(YOUR ASSIGNMENT) For the data below, please report each line where the word "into" is found.

════════════════════

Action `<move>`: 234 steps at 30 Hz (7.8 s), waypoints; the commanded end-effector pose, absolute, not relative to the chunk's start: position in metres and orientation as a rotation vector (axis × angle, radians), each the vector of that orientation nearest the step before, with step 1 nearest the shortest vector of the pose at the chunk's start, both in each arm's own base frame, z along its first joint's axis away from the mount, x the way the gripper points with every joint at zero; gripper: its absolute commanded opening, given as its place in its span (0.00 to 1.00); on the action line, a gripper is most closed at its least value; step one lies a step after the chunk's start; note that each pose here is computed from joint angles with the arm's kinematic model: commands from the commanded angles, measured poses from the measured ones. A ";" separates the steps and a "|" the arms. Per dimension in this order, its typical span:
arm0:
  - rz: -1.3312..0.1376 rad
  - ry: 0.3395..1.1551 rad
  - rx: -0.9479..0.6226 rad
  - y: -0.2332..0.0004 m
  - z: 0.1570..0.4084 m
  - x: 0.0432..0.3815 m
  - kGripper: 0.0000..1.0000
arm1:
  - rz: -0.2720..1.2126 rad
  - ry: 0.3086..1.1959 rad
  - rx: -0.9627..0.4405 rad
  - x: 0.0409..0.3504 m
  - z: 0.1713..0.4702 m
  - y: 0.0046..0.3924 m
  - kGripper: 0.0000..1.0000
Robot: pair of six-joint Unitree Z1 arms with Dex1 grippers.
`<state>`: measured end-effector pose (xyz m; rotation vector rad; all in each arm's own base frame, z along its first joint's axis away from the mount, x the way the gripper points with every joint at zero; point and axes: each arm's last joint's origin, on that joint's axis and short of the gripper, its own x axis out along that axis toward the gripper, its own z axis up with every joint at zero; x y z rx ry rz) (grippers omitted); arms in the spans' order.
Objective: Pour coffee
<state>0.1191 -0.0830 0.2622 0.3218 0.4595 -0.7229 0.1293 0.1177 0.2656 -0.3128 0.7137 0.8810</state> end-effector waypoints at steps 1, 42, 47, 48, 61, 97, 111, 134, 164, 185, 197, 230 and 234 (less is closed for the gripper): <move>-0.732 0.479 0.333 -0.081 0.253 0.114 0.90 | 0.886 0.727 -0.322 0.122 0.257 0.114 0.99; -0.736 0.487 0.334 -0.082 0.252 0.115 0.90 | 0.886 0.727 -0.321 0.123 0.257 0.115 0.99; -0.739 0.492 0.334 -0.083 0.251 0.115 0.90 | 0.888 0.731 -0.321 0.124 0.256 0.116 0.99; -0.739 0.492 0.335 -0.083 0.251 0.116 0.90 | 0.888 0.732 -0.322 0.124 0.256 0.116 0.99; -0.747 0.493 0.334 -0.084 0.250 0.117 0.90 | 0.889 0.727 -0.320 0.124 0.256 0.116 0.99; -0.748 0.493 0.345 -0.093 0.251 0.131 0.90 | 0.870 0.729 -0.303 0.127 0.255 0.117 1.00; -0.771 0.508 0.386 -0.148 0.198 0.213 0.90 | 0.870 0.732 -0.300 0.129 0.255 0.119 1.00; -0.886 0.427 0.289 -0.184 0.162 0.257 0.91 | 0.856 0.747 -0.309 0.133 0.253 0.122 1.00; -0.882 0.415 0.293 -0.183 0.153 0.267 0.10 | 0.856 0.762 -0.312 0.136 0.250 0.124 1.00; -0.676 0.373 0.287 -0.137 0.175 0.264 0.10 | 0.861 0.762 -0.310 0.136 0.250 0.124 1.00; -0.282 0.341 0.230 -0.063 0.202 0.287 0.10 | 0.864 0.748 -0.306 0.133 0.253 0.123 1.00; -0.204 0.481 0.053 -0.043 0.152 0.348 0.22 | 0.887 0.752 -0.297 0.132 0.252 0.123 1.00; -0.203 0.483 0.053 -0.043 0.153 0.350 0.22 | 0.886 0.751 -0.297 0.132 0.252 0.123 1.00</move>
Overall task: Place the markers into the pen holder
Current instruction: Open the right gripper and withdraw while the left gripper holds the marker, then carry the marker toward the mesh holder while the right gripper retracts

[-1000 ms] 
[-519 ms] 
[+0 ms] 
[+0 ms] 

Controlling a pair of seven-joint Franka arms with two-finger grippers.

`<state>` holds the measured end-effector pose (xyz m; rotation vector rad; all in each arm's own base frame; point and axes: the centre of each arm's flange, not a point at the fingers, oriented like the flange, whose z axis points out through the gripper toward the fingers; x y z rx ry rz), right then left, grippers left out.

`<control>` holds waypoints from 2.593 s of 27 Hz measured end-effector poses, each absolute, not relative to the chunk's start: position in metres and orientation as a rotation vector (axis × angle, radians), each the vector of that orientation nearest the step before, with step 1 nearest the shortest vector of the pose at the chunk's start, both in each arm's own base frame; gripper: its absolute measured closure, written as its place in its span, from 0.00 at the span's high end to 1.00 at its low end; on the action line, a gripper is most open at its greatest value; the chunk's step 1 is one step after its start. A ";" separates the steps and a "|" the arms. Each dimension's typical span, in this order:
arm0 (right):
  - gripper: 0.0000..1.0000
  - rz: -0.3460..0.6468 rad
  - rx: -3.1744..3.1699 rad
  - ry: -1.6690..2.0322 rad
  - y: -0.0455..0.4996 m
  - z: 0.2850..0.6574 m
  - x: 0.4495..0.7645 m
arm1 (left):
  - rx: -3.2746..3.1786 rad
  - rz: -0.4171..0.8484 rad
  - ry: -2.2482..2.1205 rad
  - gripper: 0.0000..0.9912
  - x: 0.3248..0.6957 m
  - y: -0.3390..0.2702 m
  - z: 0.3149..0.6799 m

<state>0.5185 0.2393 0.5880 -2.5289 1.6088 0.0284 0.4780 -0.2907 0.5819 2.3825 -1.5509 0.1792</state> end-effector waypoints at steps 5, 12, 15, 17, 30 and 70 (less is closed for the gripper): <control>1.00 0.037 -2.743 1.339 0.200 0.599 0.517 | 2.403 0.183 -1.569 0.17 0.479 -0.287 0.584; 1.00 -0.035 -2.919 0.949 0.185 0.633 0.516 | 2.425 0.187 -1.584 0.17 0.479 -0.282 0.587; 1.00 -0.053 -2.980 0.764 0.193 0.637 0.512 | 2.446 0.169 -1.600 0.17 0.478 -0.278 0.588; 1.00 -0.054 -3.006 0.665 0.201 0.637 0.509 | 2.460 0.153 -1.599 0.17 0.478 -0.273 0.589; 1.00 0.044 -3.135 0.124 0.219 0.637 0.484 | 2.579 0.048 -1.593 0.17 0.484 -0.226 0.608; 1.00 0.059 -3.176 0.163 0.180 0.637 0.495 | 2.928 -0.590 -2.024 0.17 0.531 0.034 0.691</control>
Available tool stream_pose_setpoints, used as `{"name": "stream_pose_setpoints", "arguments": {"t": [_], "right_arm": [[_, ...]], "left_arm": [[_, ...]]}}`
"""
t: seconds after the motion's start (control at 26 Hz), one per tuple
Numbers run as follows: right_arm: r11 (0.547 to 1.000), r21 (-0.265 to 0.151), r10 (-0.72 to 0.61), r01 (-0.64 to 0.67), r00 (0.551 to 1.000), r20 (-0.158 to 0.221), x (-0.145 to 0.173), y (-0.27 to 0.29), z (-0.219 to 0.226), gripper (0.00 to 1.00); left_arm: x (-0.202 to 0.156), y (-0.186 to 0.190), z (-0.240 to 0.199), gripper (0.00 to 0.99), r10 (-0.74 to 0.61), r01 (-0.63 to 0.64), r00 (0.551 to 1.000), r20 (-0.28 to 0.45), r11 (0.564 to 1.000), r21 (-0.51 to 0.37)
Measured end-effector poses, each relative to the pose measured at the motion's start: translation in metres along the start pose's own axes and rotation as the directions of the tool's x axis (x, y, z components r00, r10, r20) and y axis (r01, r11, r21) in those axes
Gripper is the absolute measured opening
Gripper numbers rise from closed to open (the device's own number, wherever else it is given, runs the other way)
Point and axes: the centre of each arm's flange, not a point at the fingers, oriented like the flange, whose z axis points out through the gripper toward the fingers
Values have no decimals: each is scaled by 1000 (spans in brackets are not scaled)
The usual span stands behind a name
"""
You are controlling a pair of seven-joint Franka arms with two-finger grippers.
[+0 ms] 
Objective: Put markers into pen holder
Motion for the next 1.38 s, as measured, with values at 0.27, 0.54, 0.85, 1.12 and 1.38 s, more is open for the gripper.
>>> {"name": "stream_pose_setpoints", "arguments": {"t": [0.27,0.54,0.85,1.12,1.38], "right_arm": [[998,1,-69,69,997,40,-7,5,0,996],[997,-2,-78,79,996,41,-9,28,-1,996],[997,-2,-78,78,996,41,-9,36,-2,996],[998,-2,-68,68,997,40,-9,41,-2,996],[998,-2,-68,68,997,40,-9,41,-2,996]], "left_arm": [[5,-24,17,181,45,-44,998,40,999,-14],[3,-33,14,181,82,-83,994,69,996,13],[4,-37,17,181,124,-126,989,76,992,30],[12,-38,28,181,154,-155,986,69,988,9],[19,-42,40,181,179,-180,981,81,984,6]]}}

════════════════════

(OUTPUT FOR THIS EXERCISE)
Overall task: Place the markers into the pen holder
Objective: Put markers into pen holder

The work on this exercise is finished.